The U.S. Forest Service maintains a bear-viewing site near Hyder, but the campground is more than three miles away from the tourist attraction, said Paul Larkin, who operates the viewing area and also serves as the community's administrator.
The 300-pound male bear showed up about 10 days ago and quickly became a problem for a town of 140 accustomed to bears rummaging through garbage and scrounging for food, Larkin said.
Larkin said the bear ate garbage at the dump near the campground and sometimes scared locals as they disposed of their trash. The night before the attack, it drove a group of campers away from their gear and pawed through their supplies.
''This was a bear who was an opportunist, taking advantage of what he could find,'' Larkin said. ''We don't see many bears like this, thank goodness.''
The night before the attack, Larkin and others tried to trap the bear so it could be moved out of town, but were thwarted by a faulty trigger mechanism in the trap.
Tullos, who was in Hyder for the summer to work at a restaurant, had apparently gone to the secluded area of the campground to sleep, Larkin said.
After his body was found Saturday, workers at a nearby sawmill spotted the bear at the dump. Knowing he was suspected in the mauling, the workers shot the animal, Larkin said.
In addition to tissue from the victim, Larkin said the bear's stomach also contained grass and berries, indicating the animal wasn't completely a ''garbage bear'' accustomed to the easy pickings in human trash.
Predatory bear attacks are very rare because bears perceive humans as a threat rather than prey, said Bruce Bartley, a spokesman for the state wildlife division.
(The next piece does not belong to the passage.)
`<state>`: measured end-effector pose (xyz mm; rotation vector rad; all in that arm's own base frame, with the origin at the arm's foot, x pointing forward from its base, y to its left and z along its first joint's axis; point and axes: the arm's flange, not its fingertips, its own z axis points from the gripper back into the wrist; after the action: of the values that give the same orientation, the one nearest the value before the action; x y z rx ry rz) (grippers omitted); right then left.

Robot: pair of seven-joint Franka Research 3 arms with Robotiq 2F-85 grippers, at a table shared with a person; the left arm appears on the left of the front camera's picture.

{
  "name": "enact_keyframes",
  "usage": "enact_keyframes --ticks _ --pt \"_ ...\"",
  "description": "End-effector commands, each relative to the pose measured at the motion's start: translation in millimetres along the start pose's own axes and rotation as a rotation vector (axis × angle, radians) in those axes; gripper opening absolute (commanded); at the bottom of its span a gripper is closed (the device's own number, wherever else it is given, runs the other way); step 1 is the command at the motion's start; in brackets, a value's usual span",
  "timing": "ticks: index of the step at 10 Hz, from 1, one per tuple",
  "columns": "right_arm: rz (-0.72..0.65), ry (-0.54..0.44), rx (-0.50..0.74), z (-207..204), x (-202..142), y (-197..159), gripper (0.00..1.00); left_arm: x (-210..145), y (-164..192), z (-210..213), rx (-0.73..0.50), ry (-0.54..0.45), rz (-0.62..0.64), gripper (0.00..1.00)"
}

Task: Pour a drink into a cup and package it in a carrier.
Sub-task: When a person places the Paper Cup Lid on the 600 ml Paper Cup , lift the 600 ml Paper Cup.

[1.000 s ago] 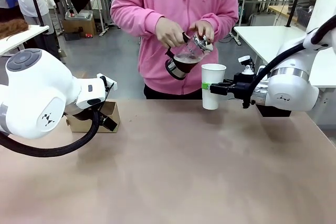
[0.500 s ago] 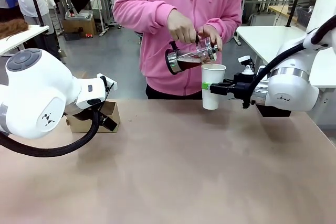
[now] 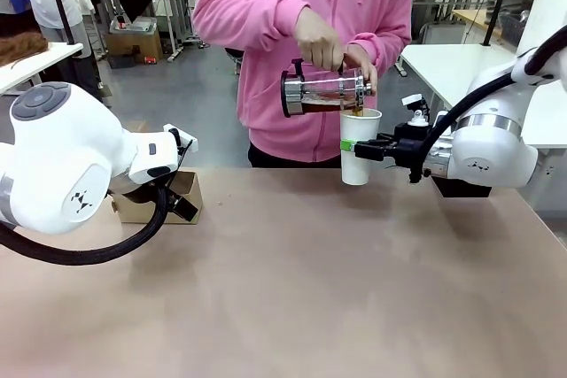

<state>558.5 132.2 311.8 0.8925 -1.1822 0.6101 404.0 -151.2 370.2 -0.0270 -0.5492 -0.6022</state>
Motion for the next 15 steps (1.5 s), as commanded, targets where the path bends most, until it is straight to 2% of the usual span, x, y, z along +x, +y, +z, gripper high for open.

''Bears typically do not attack someone as dinner,'' Bartley said. ''There's generally about half a dozen cases a year where someone is injured by a bear. About four of those six cases tend to be hunters.''
Bartley could recall only three reported cases of bears attacking people and eating them in the past 20 years.
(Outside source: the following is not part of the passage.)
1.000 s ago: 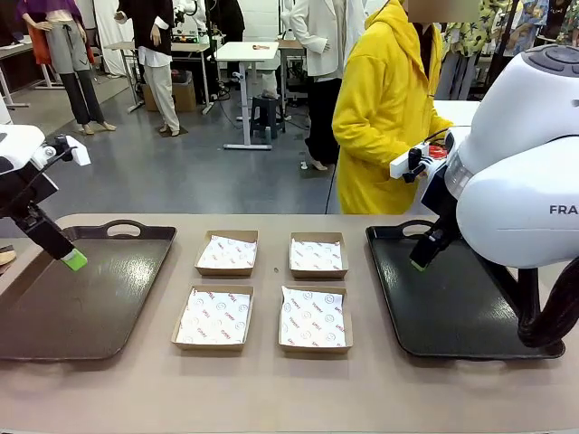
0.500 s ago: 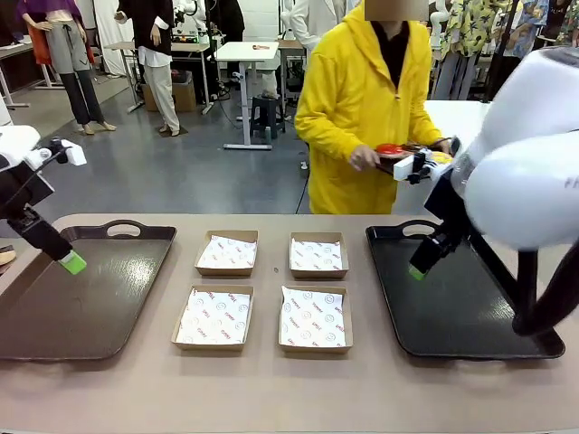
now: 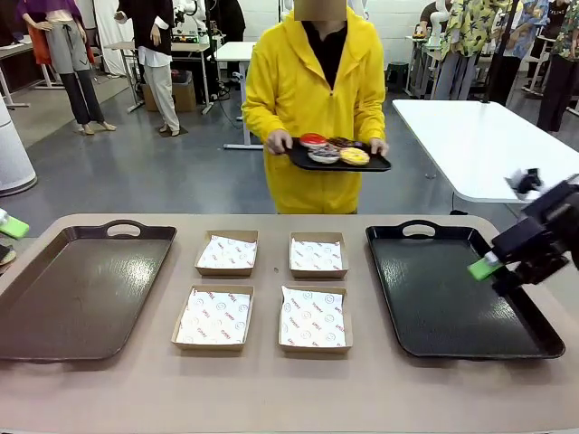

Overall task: Individually package the donuts and arrange them on the tray.
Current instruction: Pick up one Paper togo box.

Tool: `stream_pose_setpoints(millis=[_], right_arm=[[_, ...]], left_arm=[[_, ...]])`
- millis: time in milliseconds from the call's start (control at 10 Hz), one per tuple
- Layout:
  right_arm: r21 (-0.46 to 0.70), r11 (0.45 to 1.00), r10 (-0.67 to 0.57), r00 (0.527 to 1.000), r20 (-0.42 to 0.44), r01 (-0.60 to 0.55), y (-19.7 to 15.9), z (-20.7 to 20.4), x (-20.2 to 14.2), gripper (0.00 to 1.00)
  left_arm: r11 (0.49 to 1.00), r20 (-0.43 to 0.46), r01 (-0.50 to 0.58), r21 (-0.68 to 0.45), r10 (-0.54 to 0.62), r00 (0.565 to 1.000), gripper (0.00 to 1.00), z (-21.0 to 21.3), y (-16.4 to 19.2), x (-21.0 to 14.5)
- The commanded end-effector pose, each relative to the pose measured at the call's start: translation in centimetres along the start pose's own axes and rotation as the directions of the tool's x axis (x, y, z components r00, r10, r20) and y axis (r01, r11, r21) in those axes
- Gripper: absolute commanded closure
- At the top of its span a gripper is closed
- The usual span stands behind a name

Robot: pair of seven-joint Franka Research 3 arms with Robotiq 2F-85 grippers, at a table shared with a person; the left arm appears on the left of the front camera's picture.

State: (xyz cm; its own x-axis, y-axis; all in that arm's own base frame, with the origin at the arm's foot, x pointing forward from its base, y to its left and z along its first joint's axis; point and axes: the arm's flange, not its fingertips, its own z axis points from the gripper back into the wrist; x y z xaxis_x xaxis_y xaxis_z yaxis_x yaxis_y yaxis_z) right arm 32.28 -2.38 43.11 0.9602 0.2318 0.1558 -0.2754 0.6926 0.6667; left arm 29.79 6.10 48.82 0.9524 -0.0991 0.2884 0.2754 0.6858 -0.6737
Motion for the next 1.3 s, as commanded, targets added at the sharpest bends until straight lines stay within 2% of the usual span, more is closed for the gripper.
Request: stream_pose_setpoints(millis=[0,300,600,800,1100,1200], right_arm=[[0.112,0.986,-0.132,0.987,0.096,0.121,-2.7,1.3,0.4,0.0],[0.264,0.952,-0.215,0.95,0.225,0.153,-6.4,4.9,-2.6,0.0],[0.397,0.918,-0.182,0.896,0.405,0.007,-6.9,9.5,-6.0,0.0],[0.405,0.914,-0.155,0.895,0.419,-0.03,-6.8,10.7,-7.1,0.0],[0.388,0.921,-0.099,0.939,0.329,-0.039,-7.6,10.5,-7.9,0.0],[0.386,0.922,-0.093,0.941,0.327,-0.043,-7.6,10.6,-8.0,0.0]], left_arm=[[0.995,0.084,-0.05,-0.085,0.058,0.995,0.0,1.7,1.6,-0.1],[0.963,0.118,-0.12,-0.24,0.152,0.981,0.0,4.0,5.6,-0.8],[0.943,0.136,-0.138,-0.302,0.186,0.973,0.0,5.3,8.2,-1.8],[0.928,0.141,-0.162,-0.335,0.22,0.965,0.0,5.2,9.1,-2.1],[0.896,0.168,-0.2,-0.396,0.285,0.944,0.0,6.0,10.8,-3.2],[0.891,0.175,-0.209,-0.403,0.3,0.938,0.0,6.2,11.1,-3.6]])
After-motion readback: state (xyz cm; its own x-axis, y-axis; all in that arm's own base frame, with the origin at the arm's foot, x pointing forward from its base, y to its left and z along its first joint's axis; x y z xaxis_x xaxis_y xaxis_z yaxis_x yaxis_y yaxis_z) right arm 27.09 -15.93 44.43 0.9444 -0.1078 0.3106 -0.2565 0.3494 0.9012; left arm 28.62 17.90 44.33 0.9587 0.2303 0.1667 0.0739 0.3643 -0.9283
Last year, two people died from bear attacks. One was a deer hunter on Kodiak Island and the other a hiker on the Kenai Peninsula.
Trooper Sgt. Kurt Ludwig, Bartley and Larkin all said there have been no bear attacks at either the campground or the viewing area.
''The tourists have been known to get extremely close to the bears,'' Ludwig said.
Larkin said the attack would likely prompt his bear-savvy community to regard the animals with more respect.
''We tend to get kind of casual about them because they're so common,'' Larkin said.